Would you give the listing back word for word once its pictures are removed?

* * * * *

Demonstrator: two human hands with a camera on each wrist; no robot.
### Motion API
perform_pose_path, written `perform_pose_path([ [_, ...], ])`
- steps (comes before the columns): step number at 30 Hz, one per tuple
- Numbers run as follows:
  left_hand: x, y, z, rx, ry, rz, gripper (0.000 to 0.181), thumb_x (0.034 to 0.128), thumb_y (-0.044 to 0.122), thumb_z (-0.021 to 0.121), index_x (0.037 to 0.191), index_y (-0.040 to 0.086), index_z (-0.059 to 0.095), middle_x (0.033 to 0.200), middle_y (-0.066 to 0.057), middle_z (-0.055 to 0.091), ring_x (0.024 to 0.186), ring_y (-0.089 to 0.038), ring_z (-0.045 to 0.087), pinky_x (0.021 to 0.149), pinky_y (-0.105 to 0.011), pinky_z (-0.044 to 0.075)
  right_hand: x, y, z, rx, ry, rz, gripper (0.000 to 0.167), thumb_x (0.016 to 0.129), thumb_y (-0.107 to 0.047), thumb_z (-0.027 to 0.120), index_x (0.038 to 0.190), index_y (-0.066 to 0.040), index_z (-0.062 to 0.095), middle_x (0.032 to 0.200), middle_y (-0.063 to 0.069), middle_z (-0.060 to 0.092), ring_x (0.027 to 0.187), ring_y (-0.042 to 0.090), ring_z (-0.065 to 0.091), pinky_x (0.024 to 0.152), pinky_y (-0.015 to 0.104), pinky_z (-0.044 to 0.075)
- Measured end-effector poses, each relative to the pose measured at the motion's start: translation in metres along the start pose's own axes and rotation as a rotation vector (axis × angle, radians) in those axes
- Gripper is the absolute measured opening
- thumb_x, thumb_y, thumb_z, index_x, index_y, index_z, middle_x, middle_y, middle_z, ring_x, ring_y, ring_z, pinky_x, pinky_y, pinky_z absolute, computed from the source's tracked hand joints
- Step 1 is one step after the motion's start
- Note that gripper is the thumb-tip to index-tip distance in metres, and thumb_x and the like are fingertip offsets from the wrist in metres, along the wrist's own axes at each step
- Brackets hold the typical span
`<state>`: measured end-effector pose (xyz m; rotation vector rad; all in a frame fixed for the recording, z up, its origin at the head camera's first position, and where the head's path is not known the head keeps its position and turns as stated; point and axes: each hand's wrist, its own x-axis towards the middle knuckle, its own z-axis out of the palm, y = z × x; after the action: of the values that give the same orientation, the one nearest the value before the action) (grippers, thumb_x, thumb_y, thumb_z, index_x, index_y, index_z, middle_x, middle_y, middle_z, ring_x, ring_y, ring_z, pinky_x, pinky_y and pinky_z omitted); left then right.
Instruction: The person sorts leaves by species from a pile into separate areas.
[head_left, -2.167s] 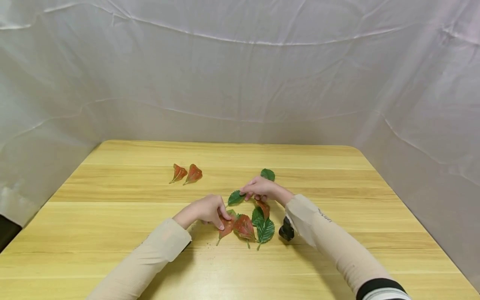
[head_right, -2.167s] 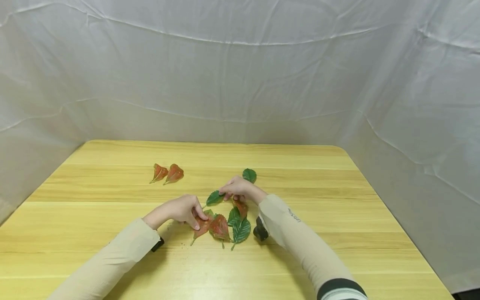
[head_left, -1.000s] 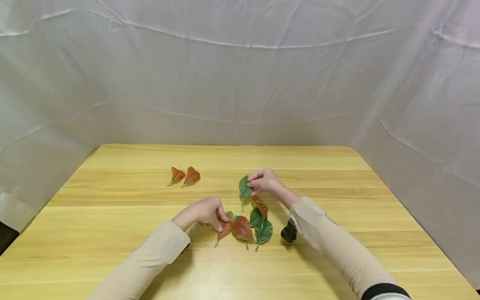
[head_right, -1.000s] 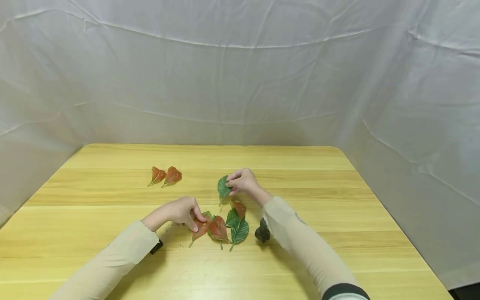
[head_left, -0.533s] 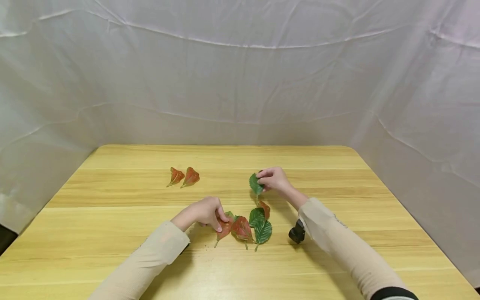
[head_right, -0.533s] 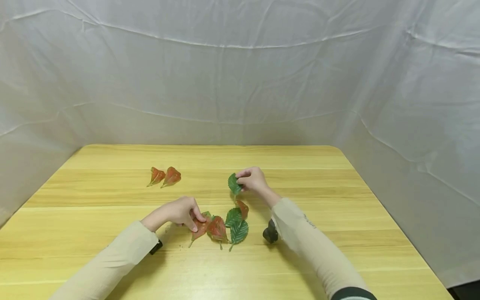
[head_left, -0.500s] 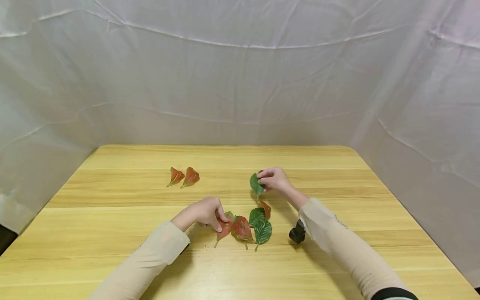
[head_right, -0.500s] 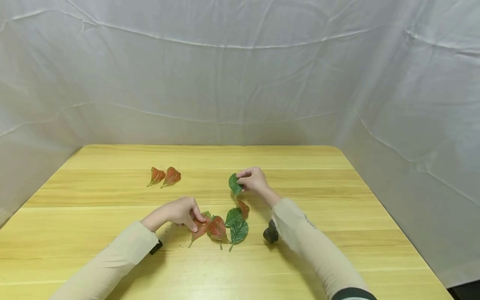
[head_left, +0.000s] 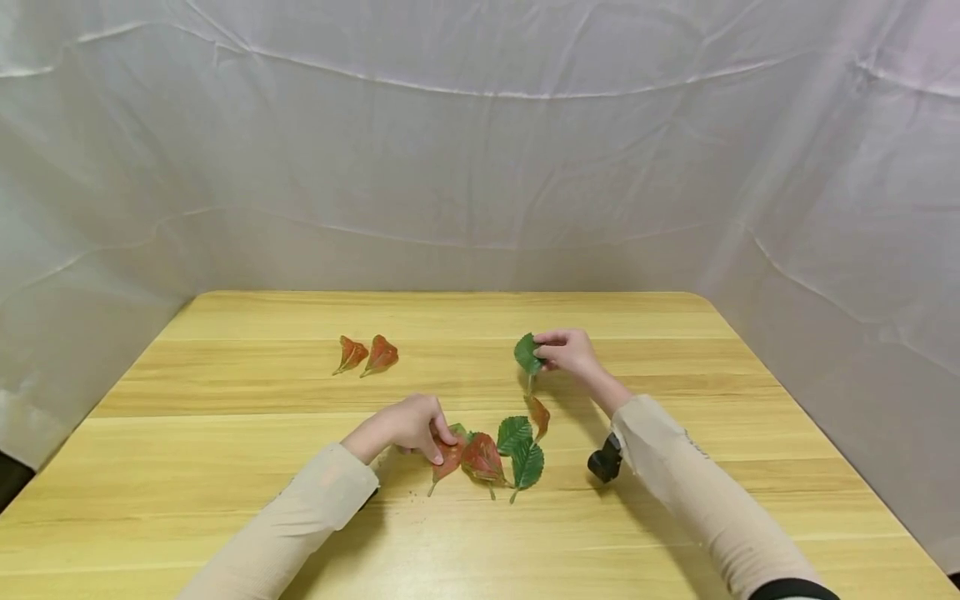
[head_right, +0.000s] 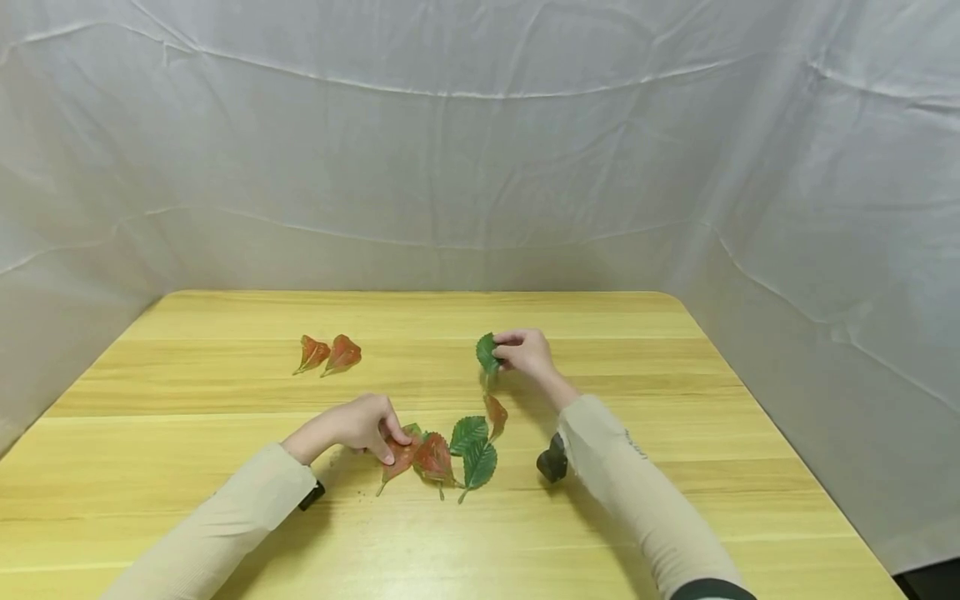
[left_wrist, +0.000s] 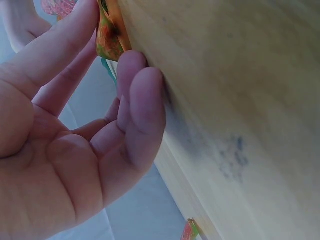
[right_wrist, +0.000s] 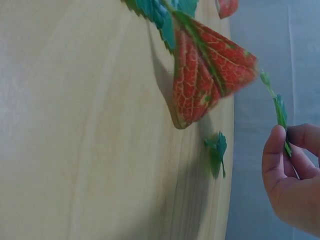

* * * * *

• WRITTEN ANSWER:
Demonstrator: two human hands with a camera on each wrist; no robot.
### Motion API
perform_pose_path, written `perform_pose_path([ [_, ...], ])`
- steps (comes before the columns): step number at 30 Hz, one per tuple
- Numbers run as follows:
  left_hand: x, y, z, rx, ry, rz, gripper (0.000 to 0.181), thumb_x (0.034 to 0.128), thumb_y (-0.044 to 0.122), thumb_z (-0.021 to 0.121), index_x (0.037 to 0.191), index_y (-0.040 to 0.086), index_z (-0.059 to 0.095), middle_x (0.033 to 0.200), middle_y (-0.066 to 0.057), middle_z (-0.055 to 0.091), ring_x (0.024 to 0.186), ring_y (-0.089 to 0.038), ring_z (-0.045 to 0.087), pinky_x (0.021 to 0.149), pinky_y (-0.105 to 0.011), pinky_z (-0.044 to 0.075)
  right_hand: x, y, z, rx, ry, rz, gripper (0.000 to 0.167), thumb_x (0.016 to 0.129), thumb_y (-0.107 to 0.047), thumb_z (-0.027 to 0.120), index_x (0.038 to 0.190), index_y (-0.066 to 0.040), index_z (-0.062 to 0.095), middle_x (0.032 to 0.200), middle_y (-0.063 to 0.069), middle_z (-0.060 to 0.092), ring_x (0.027 to 0.187), ring_y (-0.042 to 0.090), ring_z (-0.065 to 0.091), pinky_x (0.024 to 0.152), pinky_y (-0.015 to 0.104), pinky_z (-0.044 to 0.075)
- Measured end-effector poses, each relative to the pose measured at the motion's start: translation in metres along the start pose's own axes and rotation as a rotation vector (axis × angle, radians) in those axes
- Gripper is the absolute measured opening
- thumb_x, thumb_y, thumb_z, index_x, index_y, index_z, middle_x, middle_y, middle_z, ring_x, ring_y, ring_z, pinky_x, pinky_y, pinky_z absolute, computed from the source's tracked hand joints
- Step 1 is one step after the motion's start
- Note that gripper is the thumb-tip to index-tip distance in metres, and thumb_x and the like are fingertip offsets from the wrist in metres, along the wrist's own axes at each step
- Brackets hold the typical span
`<state>`: measured end-effector pose (xyz m; rotation vector rad; all in a frame fixed for the recording, z up, its origin at the head camera's first position, and where the head's path is not known the head keeps its position and turns as stated; point and axes: each hand's wrist, its own x-axis towards the middle knuckle, its own z-axis out of the palm, y = z × x; after the action: of the values that give the same orientation, the one nearest the value before the action) (grippers, thumb_x, thumb_y, thumb_z, index_x, index_y, index_z, middle_x, middle_y, middle_z, ring_x, ring_y, ring_z, pinky_x, pinky_y and pinky_z omitted); left then right.
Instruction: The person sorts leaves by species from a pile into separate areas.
[head_left, -2.167s] 
[head_right, -2.167s] 
[head_left, -1.000s] 
[head_right, -1.000s] 
[head_left, -0.533s] 
[head_right, -0.533s] 
[head_left, -0.500s] 
[head_right, -0.500s] 
[head_left, +0.000s] 
[head_right, +0.000s] 
[left_wrist, +0.000s] 
[right_wrist, +0.000s] 

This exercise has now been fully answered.